Es una bendición que todo el mundo pueda acceder a información de calidad, disponible en las redes sociales.
Sin costo alguno o con mínima inversión tenemos acceso a los tesoros crecientes de la ciencia, el arte, la filosofía, la literatura y todos los campos del saber humano.
Pero se da también la otra cara de la medalla. Las redes sociales pululan en fanatismos religiosos, incluso católicos. Allí prospera la violencia verbal, la difamación, la calumnia. Hasta se ha acuñado un término triste: la posverdad.
Hay que andar con tiento en cuanto a medios de información periodística, pues esta se presenta muchas veces sesgada, intencionalmente manipulada según intereses turbios. Mientras la sana filosofía considera la verdad como indiscutible, abundan los sitios que la producen, disimulan o alteran a conveniencia.
Surgen así mecanismos de “selección”: lo que me gusta o no me gusta (los célebres “like”). Hasta podemos elegir a las personas creando grupos cerrados en un círculo virtual, aislado del entorno. Las redes de “amigos” pueden derivar en el cultivo del propio narcisismo: están admitidos nuestros admiradores y rechazados quienes piensan distinto.
Se fomenta un mundo de sordos en el que priva la velocidad frenética que asfixia la reflexión y la capacidad de escucha. Desaparece el silencio en el vértigo de imágenes, luces y ruidos. Se teclea mensajes rápidos y ansiosos sin la debida reflexión serena.

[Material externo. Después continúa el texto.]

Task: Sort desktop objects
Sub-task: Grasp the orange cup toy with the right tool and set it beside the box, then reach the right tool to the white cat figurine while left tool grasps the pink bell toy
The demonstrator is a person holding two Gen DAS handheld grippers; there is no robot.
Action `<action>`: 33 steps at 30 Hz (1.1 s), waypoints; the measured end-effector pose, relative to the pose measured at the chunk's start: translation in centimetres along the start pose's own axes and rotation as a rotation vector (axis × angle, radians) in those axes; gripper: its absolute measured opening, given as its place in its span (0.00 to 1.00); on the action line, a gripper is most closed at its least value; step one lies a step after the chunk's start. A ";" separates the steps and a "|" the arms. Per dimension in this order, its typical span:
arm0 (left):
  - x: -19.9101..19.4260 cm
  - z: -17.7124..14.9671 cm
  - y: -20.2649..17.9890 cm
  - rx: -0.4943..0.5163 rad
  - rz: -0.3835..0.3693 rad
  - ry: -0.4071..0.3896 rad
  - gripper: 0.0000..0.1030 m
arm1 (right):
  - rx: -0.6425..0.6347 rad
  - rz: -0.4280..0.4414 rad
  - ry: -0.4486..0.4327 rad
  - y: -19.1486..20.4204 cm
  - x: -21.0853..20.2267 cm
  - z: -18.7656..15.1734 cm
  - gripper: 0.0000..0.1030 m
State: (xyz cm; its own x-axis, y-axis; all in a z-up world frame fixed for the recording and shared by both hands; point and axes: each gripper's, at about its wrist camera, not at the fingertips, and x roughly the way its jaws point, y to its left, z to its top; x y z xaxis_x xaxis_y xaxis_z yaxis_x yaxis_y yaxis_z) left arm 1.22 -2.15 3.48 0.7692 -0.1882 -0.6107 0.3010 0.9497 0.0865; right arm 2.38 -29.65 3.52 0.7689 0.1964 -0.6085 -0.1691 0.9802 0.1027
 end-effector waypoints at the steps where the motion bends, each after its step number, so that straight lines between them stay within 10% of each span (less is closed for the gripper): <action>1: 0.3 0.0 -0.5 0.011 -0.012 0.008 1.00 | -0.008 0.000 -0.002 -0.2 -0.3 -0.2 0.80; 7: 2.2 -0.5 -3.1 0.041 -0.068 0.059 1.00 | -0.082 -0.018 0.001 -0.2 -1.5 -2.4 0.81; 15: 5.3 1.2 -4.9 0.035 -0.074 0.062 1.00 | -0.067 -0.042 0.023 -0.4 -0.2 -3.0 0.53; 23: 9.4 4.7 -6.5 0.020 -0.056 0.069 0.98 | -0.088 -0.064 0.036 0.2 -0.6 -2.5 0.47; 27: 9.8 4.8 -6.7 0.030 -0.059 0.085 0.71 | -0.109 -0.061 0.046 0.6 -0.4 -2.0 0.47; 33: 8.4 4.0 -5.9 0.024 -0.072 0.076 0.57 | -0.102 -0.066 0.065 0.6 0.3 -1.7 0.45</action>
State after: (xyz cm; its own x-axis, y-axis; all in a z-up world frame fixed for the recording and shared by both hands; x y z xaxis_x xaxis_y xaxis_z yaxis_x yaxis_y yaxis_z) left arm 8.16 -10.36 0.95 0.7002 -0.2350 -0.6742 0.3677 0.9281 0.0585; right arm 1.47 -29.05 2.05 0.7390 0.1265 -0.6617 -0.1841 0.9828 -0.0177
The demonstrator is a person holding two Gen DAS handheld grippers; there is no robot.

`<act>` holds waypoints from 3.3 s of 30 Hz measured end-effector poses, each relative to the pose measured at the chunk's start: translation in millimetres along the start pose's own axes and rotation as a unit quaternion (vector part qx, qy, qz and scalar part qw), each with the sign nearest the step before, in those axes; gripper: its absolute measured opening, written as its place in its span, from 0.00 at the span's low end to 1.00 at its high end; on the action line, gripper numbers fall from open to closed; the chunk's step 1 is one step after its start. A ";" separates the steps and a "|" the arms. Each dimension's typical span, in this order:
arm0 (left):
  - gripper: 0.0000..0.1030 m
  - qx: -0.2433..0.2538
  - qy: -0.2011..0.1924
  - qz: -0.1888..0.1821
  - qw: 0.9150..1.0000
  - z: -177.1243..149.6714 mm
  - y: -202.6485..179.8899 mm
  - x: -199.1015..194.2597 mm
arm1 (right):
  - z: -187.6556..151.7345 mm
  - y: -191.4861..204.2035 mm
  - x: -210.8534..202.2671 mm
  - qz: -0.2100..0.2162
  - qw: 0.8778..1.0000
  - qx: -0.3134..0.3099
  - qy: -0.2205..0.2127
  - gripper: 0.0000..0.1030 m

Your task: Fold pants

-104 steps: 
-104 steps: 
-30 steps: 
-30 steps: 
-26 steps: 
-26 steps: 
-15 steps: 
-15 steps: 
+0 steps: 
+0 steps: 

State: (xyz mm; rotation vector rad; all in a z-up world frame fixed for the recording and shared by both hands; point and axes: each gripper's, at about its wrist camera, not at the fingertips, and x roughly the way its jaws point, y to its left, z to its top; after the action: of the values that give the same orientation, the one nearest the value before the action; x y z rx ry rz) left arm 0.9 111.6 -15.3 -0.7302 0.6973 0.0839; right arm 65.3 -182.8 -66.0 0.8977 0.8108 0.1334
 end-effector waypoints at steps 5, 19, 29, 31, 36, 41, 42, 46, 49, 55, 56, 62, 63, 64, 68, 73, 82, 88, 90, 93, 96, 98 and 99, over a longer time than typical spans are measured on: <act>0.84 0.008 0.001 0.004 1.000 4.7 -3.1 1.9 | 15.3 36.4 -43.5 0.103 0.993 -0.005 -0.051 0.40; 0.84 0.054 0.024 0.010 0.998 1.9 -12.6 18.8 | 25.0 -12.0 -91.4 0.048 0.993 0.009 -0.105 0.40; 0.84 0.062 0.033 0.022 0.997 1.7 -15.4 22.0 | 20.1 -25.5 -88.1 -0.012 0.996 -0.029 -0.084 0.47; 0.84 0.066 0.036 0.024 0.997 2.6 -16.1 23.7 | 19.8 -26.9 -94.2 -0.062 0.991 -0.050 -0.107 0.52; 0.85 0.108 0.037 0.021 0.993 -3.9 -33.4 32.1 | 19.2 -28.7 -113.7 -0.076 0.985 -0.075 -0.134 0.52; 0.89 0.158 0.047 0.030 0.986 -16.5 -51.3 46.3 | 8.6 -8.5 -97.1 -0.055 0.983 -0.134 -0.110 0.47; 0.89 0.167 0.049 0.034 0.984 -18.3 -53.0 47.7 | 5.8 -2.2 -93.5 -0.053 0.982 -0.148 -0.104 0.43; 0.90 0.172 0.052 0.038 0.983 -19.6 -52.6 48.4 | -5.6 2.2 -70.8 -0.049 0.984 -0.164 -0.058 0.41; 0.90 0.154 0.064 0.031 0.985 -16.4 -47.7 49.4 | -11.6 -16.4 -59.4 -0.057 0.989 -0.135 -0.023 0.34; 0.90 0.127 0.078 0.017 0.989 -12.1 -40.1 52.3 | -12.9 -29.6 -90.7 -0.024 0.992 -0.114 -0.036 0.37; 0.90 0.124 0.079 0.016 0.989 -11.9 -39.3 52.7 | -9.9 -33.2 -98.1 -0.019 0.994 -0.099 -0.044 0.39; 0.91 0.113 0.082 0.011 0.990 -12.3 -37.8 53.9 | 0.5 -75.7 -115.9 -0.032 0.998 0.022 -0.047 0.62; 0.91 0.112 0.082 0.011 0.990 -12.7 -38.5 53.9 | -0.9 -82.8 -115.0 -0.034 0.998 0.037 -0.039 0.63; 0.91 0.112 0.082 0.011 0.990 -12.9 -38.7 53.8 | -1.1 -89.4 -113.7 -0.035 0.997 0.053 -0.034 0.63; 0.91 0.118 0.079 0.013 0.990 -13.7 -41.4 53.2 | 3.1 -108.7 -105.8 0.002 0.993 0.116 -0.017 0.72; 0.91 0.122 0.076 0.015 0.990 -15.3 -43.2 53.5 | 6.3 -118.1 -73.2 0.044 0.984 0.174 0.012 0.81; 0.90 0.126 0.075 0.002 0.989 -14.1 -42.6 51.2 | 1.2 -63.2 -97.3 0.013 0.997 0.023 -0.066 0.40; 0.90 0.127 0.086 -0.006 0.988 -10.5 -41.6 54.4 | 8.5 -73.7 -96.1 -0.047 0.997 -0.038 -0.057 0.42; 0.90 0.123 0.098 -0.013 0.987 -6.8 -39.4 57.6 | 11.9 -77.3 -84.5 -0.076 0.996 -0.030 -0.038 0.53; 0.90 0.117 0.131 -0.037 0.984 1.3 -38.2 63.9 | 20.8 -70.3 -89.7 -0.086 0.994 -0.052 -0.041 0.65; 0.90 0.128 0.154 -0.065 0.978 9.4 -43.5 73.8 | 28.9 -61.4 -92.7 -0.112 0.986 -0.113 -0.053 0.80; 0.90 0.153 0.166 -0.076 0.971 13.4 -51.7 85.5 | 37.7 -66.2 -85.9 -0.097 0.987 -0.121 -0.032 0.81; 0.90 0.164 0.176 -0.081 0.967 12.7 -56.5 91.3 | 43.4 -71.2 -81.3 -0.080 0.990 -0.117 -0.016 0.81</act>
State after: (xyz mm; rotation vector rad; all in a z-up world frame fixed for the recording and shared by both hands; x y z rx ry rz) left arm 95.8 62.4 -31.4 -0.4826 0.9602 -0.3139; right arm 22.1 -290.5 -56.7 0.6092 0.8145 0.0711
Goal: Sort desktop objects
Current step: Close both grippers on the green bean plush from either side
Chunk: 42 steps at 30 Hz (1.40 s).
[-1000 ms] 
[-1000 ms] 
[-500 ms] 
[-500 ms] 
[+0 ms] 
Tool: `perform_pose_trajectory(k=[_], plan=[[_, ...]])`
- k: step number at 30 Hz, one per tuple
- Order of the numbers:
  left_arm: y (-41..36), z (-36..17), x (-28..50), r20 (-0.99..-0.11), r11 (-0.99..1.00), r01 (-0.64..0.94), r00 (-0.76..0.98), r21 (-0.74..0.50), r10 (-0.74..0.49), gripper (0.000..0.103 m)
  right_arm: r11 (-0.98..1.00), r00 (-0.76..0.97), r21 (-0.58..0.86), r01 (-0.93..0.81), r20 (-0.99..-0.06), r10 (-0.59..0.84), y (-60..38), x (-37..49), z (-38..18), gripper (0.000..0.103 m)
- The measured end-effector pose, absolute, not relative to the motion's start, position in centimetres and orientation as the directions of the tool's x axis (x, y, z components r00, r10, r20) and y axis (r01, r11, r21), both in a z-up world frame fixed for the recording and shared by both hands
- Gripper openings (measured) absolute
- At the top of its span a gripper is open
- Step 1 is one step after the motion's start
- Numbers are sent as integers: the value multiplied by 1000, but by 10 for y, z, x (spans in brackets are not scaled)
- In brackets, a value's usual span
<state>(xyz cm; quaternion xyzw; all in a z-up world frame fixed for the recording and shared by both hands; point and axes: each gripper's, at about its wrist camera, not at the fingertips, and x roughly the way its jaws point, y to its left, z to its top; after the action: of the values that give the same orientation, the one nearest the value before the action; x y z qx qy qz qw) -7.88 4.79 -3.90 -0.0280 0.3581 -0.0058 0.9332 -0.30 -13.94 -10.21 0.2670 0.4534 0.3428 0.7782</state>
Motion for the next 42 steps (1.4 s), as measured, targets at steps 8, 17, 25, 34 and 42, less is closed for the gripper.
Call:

Como la información que ofrecen las redes es abrumadora, esto puede ir en menoscabo de la sabiduría. La libertad puede deteriorarse si nos exponemos incautamente al torrente manipulador de la publicidad ingeniosa. Nos ilusionamos en que somos libres de navegar por el mundo cibernético sin darnos cuenta en qué medida nos arrastra un sofisticado engranaje psicológico diseñado astutamente con criterios puramente comerciales.
La verdadera riqueza de las redes sociales estaría en favorecer la búsqueda honrada de la verdad, en un clima de diálogo sereno, de conversación reposada, de discusión apasionada.